What, exactly, would cause a highly paid executive to abruptly quit his job? The executive in question is Howard Atkins, former CFO of Wells Fargo (NYSE: WFC). In 2009, Mr. Atkins’ total compensation was $11.6 million. That was up from $4.9 million in 2009 and $5.7 million 2007 – that’s not bad living by any standard. It’s no secret that I have often been critical of WFC and their financial reporting. It’s not that I have a vendetta against the company – as a New Yorker, I don’t run across them in my every day life. I don’t own the company’s stock or options nor do I have a short position. So, why do I continue to shine a light on the company? Quite frankly, I believe the company does not receive the same level of scrutiny that its peers receive. I believe this is likely due to the fact that Berkshire Hathaway (NYSE: BRK.A) is their largest shareholder. As many of you know, investment banking is driven largely by fees received from capital raising and Mergers & Acquisitions. Buffett’s empire of portfolio companies crosses numerous sectors. Those companies, from time to time, find it necessary to utilize the services investment banks. Those services typically result in hefty fees. Why upset uncle Warren? Just a thought, but I like conspiracy theories.
Back to the topic at hand. Why would a 59 year old man (he turns 60 this week), making north of $10 million, quit with no stated future plan? The folks over at The Street.com say it was for “personal” reasons. I will let them speculate on what those reasons may or may not be. I would rather take a look at some numbers. As I suggested in an earlier post, the Wells Fargo numbers look suspect when compared to its universal banking peers. I won’t rehash the comparison here, rather, I plan to focus on a “then and now” review of the “toxic” assets the company acquired when it took over Wachovia back in the dark days of 2008.
In particular, let’s focus on the pesky loans the bank picked up from Golden West by way of its acquisition of Wachovia. When I think of Golden West, I am reminded of Countrywide Financial. You may recall Bank of America acquired Countrywide for $4 billion and has subsequently taken charges of more than $8 billion related to that gem. I digress.
On page 11 of the Wells Fargo/Wachovia merger presentation, management indicates that the Pick-A-Pay mortgages would have lifetime losses of $32 billion on a book or $122 billion, or a 26% loss. The net result leaves $90 billion of Pick-A-Pay loans (pro forma at 6/30/08), the most toxic of mortgages, on the company’s books. Many bulls point to this “mark down” as the reason Wells is able to report better than industry averages on their loan portfolio. The devil is in the details. Have you ever danced with the devil by the pale moonlight?
Fast forward to the most recent quarterly release. The Pick-A-Pay assets are currently on the books for $74.8 billion. The presentation proudly states that the portfolio is performing “better than expected.” Upon closer inspection, it becomes clear that the outperformance was manufactured. To wit: on page 34 of the presentation, it states that the “carrying value of $74.8 billion in first lien loans…[is] down $20.5 billion from 4Q08 on paid-in-full loans and loss mitigation efforts.” On page 21 of the presentation, management tells us that the Pick-A-Pay portfolio is performing $2.4 billion better than expected. Remember that number.

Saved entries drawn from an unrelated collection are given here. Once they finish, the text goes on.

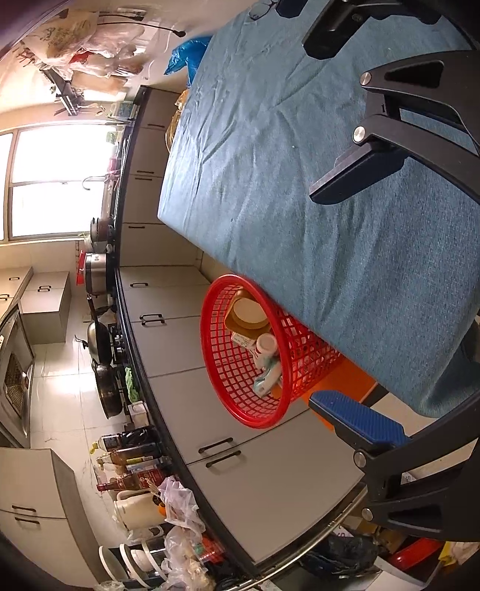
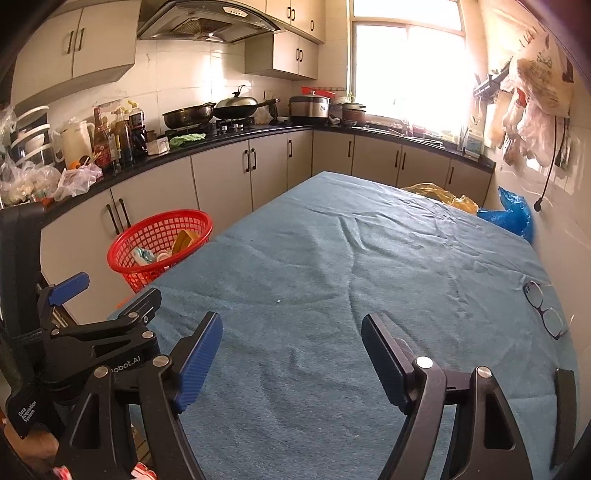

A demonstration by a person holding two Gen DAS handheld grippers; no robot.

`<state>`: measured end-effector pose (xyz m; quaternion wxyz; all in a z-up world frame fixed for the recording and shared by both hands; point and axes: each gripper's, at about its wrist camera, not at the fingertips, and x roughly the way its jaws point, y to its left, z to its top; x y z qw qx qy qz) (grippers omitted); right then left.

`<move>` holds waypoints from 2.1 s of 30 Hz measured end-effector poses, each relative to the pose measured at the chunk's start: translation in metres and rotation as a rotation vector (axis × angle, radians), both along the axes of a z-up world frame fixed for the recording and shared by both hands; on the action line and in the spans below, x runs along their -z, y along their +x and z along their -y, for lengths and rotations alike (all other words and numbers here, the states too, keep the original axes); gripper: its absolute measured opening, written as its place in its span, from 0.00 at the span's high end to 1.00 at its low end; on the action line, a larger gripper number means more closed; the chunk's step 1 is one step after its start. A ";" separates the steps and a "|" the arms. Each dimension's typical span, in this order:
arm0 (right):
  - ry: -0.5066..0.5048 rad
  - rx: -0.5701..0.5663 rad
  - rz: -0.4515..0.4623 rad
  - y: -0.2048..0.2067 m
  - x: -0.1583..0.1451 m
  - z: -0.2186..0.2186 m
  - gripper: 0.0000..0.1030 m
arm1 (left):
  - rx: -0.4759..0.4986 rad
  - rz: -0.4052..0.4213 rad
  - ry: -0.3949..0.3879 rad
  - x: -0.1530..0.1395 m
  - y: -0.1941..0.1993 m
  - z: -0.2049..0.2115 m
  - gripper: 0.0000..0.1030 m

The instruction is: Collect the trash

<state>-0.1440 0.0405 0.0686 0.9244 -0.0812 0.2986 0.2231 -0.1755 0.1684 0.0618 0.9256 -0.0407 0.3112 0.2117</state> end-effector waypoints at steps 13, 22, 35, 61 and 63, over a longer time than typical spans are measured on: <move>-0.007 0.001 -0.005 0.001 0.002 -0.003 0.21 | -0.007 0.003 0.002 0.002 -0.001 -0.003 0.03; -0.007 0.010 -0.007 0.002 0.005 -0.002 0.20 | -0.005 0.006 0.018 0.002 -0.002 -0.003 0.03; -0.008 0.016 -0.007 0.003 0.005 0.000 0.20 | -0.011 0.012 0.023 0.001 -0.003 -0.003 0.03; -0.018 0.051 -0.010 0.002 0.004 0.004 0.19 | -0.011 0.004 0.074 0.004 -0.005 0.002 0.03; -0.020 0.053 -0.008 0.001 0.003 0.004 0.19 | -0.013 0.005 0.076 0.003 -0.004 0.002 0.03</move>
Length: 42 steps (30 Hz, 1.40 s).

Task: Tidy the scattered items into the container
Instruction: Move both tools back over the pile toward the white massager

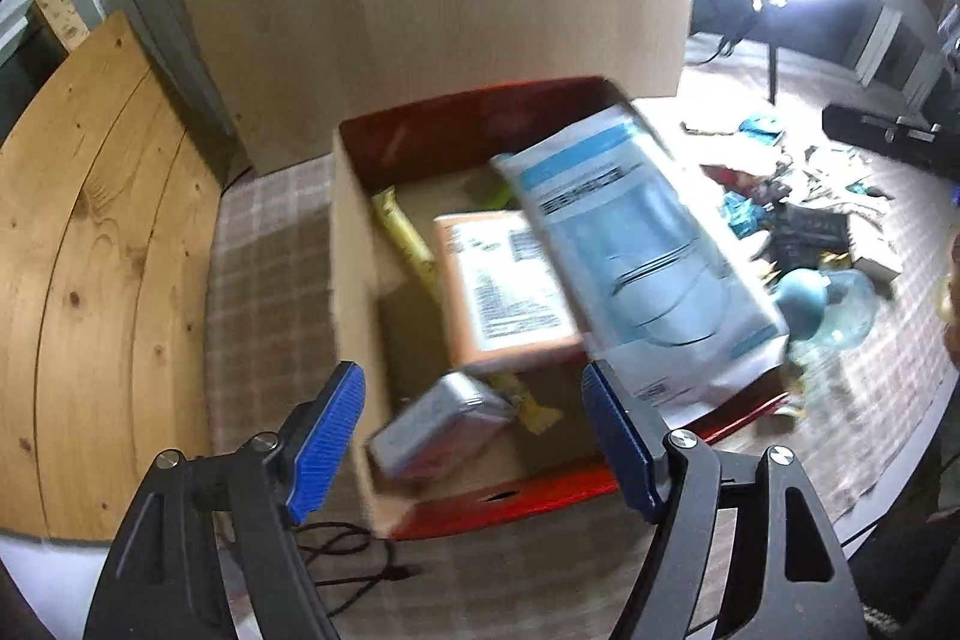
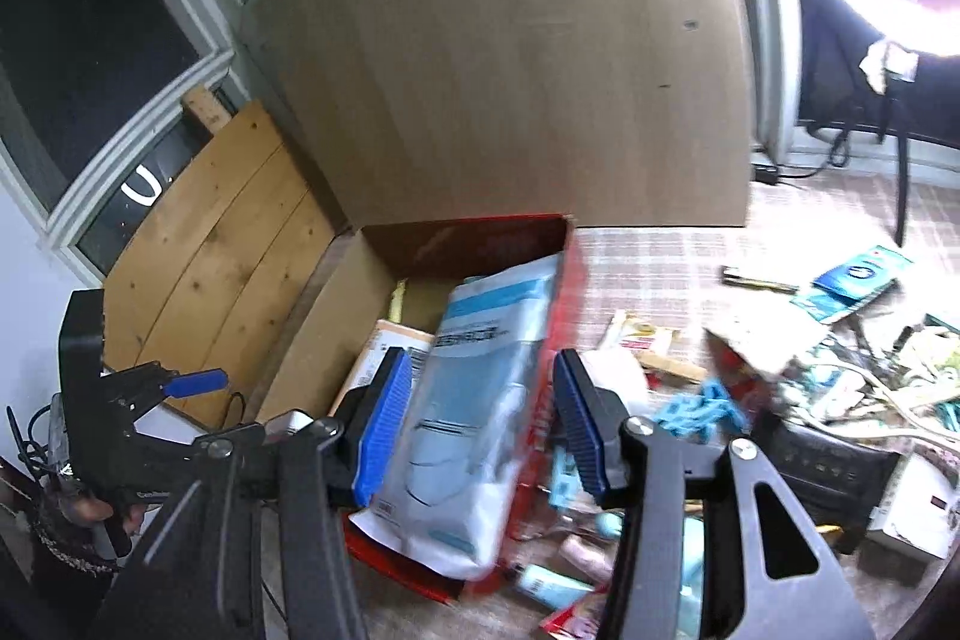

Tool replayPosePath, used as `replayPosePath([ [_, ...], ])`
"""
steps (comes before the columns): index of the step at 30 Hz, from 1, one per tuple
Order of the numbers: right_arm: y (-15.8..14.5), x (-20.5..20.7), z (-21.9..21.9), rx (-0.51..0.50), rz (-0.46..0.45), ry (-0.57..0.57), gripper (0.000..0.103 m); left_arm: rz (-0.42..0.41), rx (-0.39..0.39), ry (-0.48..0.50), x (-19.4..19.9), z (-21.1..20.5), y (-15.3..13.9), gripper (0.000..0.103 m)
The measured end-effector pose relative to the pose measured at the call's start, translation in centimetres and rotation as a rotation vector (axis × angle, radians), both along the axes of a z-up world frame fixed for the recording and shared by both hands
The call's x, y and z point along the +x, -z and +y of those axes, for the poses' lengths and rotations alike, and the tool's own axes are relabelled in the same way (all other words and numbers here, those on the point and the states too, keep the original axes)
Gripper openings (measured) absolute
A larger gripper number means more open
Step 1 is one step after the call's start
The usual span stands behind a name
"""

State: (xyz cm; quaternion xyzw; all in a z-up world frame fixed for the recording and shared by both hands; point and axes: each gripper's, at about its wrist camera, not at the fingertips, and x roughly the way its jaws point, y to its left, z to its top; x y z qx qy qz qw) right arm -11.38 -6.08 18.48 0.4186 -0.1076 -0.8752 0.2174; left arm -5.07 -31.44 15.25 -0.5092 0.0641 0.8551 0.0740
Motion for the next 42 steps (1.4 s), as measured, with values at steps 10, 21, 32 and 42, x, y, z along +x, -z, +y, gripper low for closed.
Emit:
replayPosePath([
  [10,0.6,3.3,12.6,-0.022,-0.013,0.108,0.049,0.06,0.044,0.043,1.2,8.5,-1.2,0.074],
  [21,1.6,6.4,28.1,0.011,-0.029,0.164,0.049,0.046,0.118,0.109,0.7,19.9,-0.3,0.074],
  [32,3.3,5.2,33.5,0.033,-0.043,0.037,0.049,0.016,0.145,0.094,-1.9,26.9,1.2,0.074],
  [42,5.5,-1.4,28.7,0.094,-0.049,-0.205,0.049,-0.09,0.069,0.127,-4.8,28.6,3.8,0.075],
])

Peeling back the onion further reveals that there was fully $3.7 billion (page 34) in modification principal “forgiveness.” It further states that the “modification redefault rate has been consistently better than the industry average as [the company has] strived to give customers an affordable, sustainable payment.” Without these modifications, it appears that the $2.4 billion outperformance would have been $1.3 billion underperformance. But wait, there’s more!
Of the Pick-A-Pay mortgages that were deemed “Purchase Credit Impaired” or “PCI,” only 62% of the portfolio was “current.” Deeper in the presentation (page 30, to be exact) we find out that 81% of the Pick-A-Pay nonaccruals are held at “recoverable value.” The remaining 19% have “not yet been written down.” On that same slide (page 38) we find out that charge-offs to date are equal to 28% of the original balance. Recall, at the time of the acquisition, the estimated losses were 26%. Add to that, 35% of the mortgages have loan-to-values of ≥80%. I believe it has been well documented that house prices remain depressed and are well below their 2008 levels. Yet, management still makes the representation that the loans are performing “better” than expected. As Chris Berman says: c’mon man!
A conservative stance would be to write at least some of these “assets” down to reflect the reality that the loans won’t be repaid in full, if at all. Wells reported $126.4 billion equity ($90.9 million of tangible equity) at year end; $4.1 billion in non-accrual loans is not going to bring down the house by itself. However, I have only examined $74.8 billion – or approximately 10% – of a $757.3 billion loan book. This begs the question as to where else has management taken liberties to make their loan book look healthier? I believe it is about time for management to take a good hard look at the loan book and stop marking to myth.